## EXERCISE REQUIREMENTS
With nothing added or left out, output the listing that follows.

## DATA SEGMENT
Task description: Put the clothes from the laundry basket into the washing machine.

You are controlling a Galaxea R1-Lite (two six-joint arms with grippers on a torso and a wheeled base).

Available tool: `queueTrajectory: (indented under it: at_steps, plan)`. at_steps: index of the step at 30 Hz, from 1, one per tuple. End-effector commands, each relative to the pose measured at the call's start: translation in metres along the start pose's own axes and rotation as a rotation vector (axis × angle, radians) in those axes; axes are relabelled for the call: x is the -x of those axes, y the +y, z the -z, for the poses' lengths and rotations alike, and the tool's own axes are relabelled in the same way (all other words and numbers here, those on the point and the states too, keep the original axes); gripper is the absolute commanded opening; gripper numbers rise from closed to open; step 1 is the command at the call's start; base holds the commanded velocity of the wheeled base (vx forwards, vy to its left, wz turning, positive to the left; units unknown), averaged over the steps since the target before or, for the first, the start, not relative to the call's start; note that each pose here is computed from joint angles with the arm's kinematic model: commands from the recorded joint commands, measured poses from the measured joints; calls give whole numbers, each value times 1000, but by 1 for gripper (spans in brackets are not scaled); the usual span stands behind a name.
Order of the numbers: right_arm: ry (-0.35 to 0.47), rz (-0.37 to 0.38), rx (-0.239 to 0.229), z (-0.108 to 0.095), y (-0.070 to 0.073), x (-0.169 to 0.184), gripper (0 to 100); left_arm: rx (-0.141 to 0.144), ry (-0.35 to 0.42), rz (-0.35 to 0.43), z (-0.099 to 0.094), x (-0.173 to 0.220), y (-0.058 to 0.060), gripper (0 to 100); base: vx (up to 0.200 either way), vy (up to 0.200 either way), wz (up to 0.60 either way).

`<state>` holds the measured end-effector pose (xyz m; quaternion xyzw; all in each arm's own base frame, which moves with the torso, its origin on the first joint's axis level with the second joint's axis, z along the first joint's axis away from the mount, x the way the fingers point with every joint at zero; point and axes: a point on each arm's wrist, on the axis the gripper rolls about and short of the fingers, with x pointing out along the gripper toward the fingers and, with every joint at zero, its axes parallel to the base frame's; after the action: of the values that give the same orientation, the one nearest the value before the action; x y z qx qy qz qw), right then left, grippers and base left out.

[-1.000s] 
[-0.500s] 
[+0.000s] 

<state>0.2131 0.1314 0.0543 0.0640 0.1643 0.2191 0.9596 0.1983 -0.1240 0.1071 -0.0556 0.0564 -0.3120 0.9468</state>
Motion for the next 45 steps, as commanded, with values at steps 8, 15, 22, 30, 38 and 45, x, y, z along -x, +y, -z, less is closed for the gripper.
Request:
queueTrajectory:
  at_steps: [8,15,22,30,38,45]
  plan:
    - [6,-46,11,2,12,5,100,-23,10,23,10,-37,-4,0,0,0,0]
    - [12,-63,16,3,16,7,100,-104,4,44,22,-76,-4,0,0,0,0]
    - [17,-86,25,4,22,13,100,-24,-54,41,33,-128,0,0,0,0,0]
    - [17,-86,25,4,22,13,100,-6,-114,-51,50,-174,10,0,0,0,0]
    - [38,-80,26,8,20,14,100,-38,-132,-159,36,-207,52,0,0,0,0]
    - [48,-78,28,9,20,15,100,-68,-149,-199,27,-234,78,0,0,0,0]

## SOLUTION FOR THIS TASK
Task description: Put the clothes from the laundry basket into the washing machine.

You are controlling a Galaxea R1-Lite (two six-joint arms with grippers on a torso and a wheeled base).

Available tool: `queueTrajectory: (indented under it: at_steps, plan)`. at_steps: index of the step at 30 Hz, from 1, one per tuple. End-effector commands, each relative to the pose measured at the call's start: translation in metres along the start pose's own axes and rotation as a rotation vector (axis × angle, radians) in those axes; axes are relabelled for the call: x is the -x of those axes, y the +y, z the -z, for the poses' lengths and rotations alike, and the tool's own axes are relabelled in the same way (all other words and numbers here, those on the point and the states too, keep the original axes); gripper is the absolute commanded opening; gripper numbers rise from closed to open; step 1 is the command at the call's start; base holds the commanded velocity of the wheeled base (vx forwards, vy to its left, wz turning, positive to the left; units unknown), averaged over the steps since the target before or, for the first, the start, not relative to the call's start; note that each pose here is computed from joint angles with the arm's kinematic model: commands from the recorded joint commands, measured poses from the measured joints; calls give whole numbers, each value times 1000, but by 1 for gripper (spans in brackets are not scaled); the usual span stands behind a name.
Order of the numbers: right_arm: ry (-0.35 to 0.47), rz (-0.37 to 0.38), rx (-0.239 to 0.229), z (-0.108 to 0.095), y (-0.070 to 0.073), x (-0.169 to 0.184), gripper (0 to 100); left_arm: rx (-0.141 to 0.144), ry (-0.35 to 0.42), rz (-0.35 to 0.43), z (-0.099 to 0.094), x (-0.173 to 0.220), y (-0.058 to 0.060), gripper (0 to 100); base: vx (up to 0.200 either way), vy (up to 0.200 either way), wz (up to 0.60 either way).

`<state>` holds the measured end-effector pose (xyz m; quaternion xyzw; all in each arm's own base frame, which moves with the torso, its origin on the first joint's axis level with the second joint's axis, z along the first joint's axis away from the mount, x the way the fingers point with every joint at zero; point and axes: a point on each arm's wrist, on the axis the gripper rolls about and short of the fingers, with x pointing out along the gripper toward the fingers and, with every joint at zero, its axes parallel to the base frame's; after the action: of the values that give the same orientation, the one nearest the value before the action; x y z qx qy qz qw), right then left, grippers and base left out.

[-1.000s] 
[-0.500s] 
[+0.000s] 

<state>0.2131 0.1314 0.0543 0.0640 0.1643 0.2191 0.9596 0.1983 -0.1240 0.1071 -0.0556 0.0564 -0.3120 0.9468</state>
Motion for the next 45 steps, as commanded, with values at steps 8, 15, 22, 30, 38 and 45, x, y, z along -x, +y, -z, less is closed for the gripper.
Request:
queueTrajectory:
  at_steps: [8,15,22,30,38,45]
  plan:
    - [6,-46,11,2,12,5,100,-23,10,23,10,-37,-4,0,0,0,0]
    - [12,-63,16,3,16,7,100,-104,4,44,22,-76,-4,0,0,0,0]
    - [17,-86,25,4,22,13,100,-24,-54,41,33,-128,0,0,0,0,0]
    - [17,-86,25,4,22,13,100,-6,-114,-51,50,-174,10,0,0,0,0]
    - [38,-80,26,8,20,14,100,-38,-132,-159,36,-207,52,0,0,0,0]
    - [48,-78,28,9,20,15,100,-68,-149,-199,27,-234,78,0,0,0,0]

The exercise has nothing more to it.